:: PROBLEM TO SOLVE ::
Every line of the data below must be output exactly, with images left out.

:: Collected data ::
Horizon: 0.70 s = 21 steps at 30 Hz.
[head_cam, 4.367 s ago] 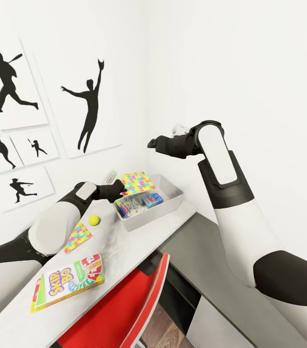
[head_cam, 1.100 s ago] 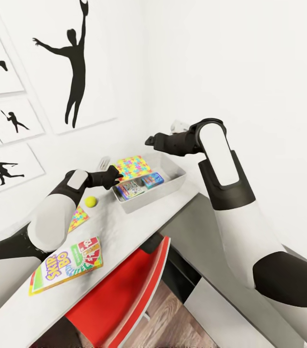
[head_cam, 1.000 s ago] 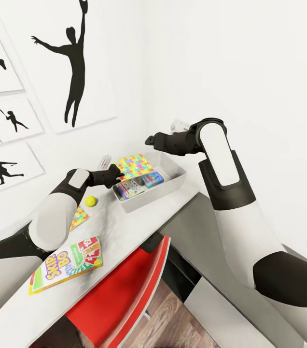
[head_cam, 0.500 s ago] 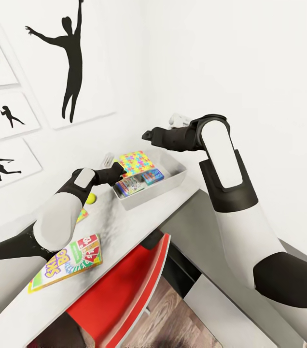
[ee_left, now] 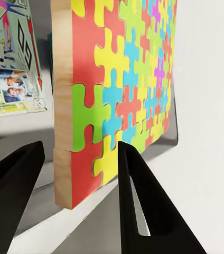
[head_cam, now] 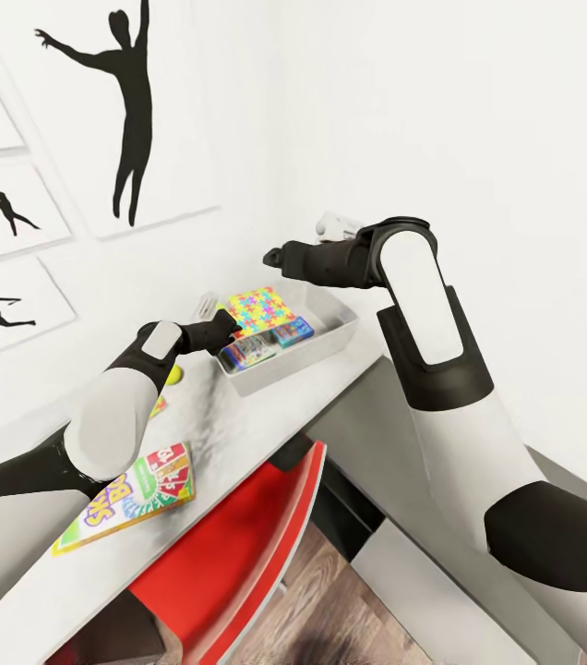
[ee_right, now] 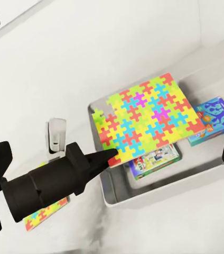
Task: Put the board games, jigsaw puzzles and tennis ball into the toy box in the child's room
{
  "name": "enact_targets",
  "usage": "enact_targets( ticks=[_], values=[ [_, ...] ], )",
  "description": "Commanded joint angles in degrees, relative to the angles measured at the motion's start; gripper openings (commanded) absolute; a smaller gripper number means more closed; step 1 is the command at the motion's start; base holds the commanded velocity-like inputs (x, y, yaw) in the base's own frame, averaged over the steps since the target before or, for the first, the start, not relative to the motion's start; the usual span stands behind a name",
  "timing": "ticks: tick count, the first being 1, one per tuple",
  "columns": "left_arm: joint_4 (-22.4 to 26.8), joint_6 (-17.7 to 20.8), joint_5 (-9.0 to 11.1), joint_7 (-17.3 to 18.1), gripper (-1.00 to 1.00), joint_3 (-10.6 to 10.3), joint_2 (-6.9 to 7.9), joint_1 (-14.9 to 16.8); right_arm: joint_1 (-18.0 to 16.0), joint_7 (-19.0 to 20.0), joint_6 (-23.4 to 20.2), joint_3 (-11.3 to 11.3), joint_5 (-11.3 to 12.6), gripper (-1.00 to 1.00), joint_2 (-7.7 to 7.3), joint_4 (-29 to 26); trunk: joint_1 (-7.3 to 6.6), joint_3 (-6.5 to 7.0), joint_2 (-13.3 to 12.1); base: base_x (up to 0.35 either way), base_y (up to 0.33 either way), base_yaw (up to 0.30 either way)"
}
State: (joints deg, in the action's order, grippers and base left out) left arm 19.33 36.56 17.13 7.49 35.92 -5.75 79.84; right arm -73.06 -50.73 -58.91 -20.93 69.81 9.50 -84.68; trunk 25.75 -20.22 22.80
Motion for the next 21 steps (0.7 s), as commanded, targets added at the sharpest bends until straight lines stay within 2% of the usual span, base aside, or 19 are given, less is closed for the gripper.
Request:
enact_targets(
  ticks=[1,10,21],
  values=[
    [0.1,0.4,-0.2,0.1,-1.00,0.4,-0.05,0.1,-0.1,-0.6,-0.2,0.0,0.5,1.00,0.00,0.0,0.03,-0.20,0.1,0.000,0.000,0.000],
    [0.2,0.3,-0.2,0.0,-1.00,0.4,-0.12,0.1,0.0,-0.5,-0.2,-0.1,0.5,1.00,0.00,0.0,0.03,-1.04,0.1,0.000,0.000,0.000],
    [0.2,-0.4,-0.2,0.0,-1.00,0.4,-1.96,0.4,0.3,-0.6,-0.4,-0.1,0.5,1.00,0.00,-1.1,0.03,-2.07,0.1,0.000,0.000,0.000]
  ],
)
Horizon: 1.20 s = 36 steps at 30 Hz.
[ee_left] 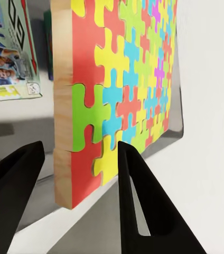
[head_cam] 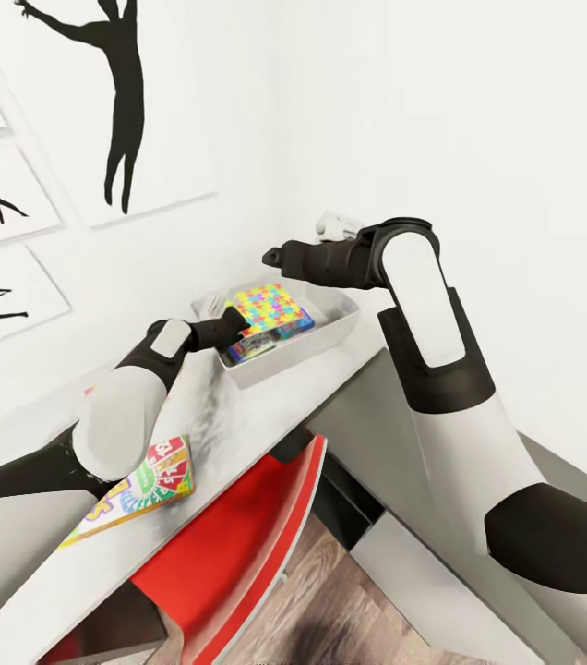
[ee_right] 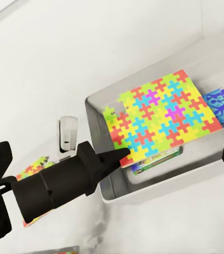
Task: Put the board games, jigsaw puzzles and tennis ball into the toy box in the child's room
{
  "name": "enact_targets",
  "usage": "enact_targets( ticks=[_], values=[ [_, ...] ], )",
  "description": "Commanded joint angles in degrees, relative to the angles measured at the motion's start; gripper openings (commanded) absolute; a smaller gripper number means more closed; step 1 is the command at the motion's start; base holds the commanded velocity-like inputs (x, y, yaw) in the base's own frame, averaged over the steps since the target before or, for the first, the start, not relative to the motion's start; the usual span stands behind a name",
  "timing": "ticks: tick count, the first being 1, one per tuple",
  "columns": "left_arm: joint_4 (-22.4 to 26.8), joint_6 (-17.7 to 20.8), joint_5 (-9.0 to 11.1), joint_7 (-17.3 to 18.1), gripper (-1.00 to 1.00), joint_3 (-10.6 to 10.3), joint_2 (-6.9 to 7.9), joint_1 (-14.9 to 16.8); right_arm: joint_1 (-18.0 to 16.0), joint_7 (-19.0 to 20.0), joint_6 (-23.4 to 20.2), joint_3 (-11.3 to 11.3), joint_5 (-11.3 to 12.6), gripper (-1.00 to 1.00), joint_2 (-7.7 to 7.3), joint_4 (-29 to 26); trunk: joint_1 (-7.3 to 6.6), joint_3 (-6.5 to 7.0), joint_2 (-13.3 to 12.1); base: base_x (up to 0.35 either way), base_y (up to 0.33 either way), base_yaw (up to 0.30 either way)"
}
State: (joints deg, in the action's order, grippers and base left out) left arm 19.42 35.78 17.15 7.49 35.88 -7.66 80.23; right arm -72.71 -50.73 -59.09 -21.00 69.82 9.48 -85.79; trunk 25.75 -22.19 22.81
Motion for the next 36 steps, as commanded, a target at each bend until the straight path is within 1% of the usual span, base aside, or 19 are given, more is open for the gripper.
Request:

:: EXERCISE RESPONSE ::
Horizon: 0.70 s = 21 steps at 30 Hz.
[head_cam, 4.367 s ago] 
[head_cam, 1.100 s ago] 
[head_cam, 1.000 s ago] 
[head_cam, 0.500 s ago] 
[ee_left, now] 
[head_cam, now] 
[ee_right, now] 
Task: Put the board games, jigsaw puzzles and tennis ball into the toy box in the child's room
{
  "name": "enact_targets",
  "usage": "enact_targets( ticks=[_], values=[ [_, ...] ], )",
  "description": "Commanded joint angles in degrees, relative to the angles measured at the motion's start; gripper openings (commanded) absolute; a smaller gripper number means more closed; step 1 is the command at the motion's start; base holds the commanded velocity-like inputs (x, y, yaw) in the base's own frame, averaged over the steps since the target before or, for the first, the start, not relative to the motion's start; the usual span stands behind a name",
  "timing": "ticks: tick count, the first being 1, one per tuple",
  "columns": "left_arm: joint_4 (-22.4 to 26.8), joint_6 (-17.7 to 20.8), joint_5 (-9.0 to 11.1), joint_7 (-17.3 to 18.1), gripper (-1.00 to 1.00), joint_3 (-10.6 to 10.3), joint_2 (-6.9 to 7.9), joint_1 (-14.9 to 16.8); right_arm: joint_1 (-18.0 to 16.0), joint_7 (-19.0 to 20.0), joint_6 (-23.4 to 20.2), joint_3 (-11.3 to 11.3), joint_5 (-11.3 to 12.6), gripper (-1.00 to 1.00), joint_2 (-7.7 to 7.3), joint_4 (-29 to 26); trunk: joint_1 (-7.3 to 6.6), joint_3 (-6.5 to 7.0), joint_2 (-13.3 to 12.1); base: base_x (up to 0.35 either way), base_y (up to 0.33 either way), base_yaw (up to 0.30 either way)"
}
State: (joints deg, in the action's order, grippers and base left out) left arm 19.33 36.56 17.13 7.49 35.92 -5.75 79.84; right arm -73.06 -50.73 -58.91 -20.93 69.81 9.50 -84.68; trunk 25.75 -20.22 22.80
Motion for the next 21 steps (0.7 s), as commanded, targets added at the sharpest bends until straight lines stay within 2% of the usual span, base aside, or 19 are given, less is closed for the gripper.
Request:
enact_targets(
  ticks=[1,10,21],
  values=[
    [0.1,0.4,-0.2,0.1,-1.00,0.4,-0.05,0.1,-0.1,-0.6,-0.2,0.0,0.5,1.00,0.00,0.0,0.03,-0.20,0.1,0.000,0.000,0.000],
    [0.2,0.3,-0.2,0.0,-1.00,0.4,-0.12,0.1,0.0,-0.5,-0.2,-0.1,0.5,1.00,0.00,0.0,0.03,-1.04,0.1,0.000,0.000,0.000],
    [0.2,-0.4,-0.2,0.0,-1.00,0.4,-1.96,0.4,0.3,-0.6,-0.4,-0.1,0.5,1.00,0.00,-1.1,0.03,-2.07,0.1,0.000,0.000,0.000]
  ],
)
Horizon: 1.20 s = 36 steps at 30 Hz.
[ee_left] 
[head_cam] 
[ee_right] 
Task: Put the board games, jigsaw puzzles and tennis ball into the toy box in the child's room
{
  "name": "enact_targets",
  "usage": "enact_targets( ticks=[_], values=[ [_, ...] ], )",
  "description": "Commanded joint angles in degrees, relative to the angles measured at the motion's start; gripper openings (commanded) absolute; a smaller gripper number means more closed; step 1 is the command at the motion's start; base holds the commanded velocity-like inputs (x, y, yaw) in the base's own frame, averaged over the steps since the target before or, for the first, the start, not relative to the motion's start; the usual span stands behind a name",
  "timing": "ticks: tick count, the first being 1, one per tuple",
  "columns": "left_arm: joint_4 (-22.4 to 26.8), joint_6 (-17.7 to 20.8), joint_5 (-9.0 to 11.1), joint_7 (-17.3 to 18.1), gripper (-1.00 to 1.00), joint_3 (-10.6 to 10.3), joint_2 (-6.9 to 7.9), joint_1 (-14.9 to 16.8); right_arm: joint_1 (-18.0 to 16.0), joint_7 (-19.0 to 20.0), joint_6 (-23.4 to 20.2), joint_3 (-11.3 to 11.3), joint_5 (-11.3 to 12.6), gripper (-1.00 to 1.00), joint_2 (-7.7 to 7.3), joint_4 (-29 to 26); trunk: joint_1 (-7.3 to 6.6), joint_3 (-6.5 to 7.0), joint_2 (-13.3 to 12.1); base: base_x (up to 0.35 either way), base_y (up to 0.33 either way), base_yaw (up to 0.30 either way)"
}
State: (joints deg, in the action's order, grippers and base left out) left arm 19.42 35.78 17.15 7.49 35.88 -7.66 80.23; right arm -72.71 -50.73 -59.09 -21.00 69.82 9.48 -85.79; trunk 25.75 -22.19 22.81
Motion for the next 36 steps, as commanded, a target at each bend until the straight path is within 1% of the usual span, base aside, or 19 are given, more is open for the gripper.
Request:

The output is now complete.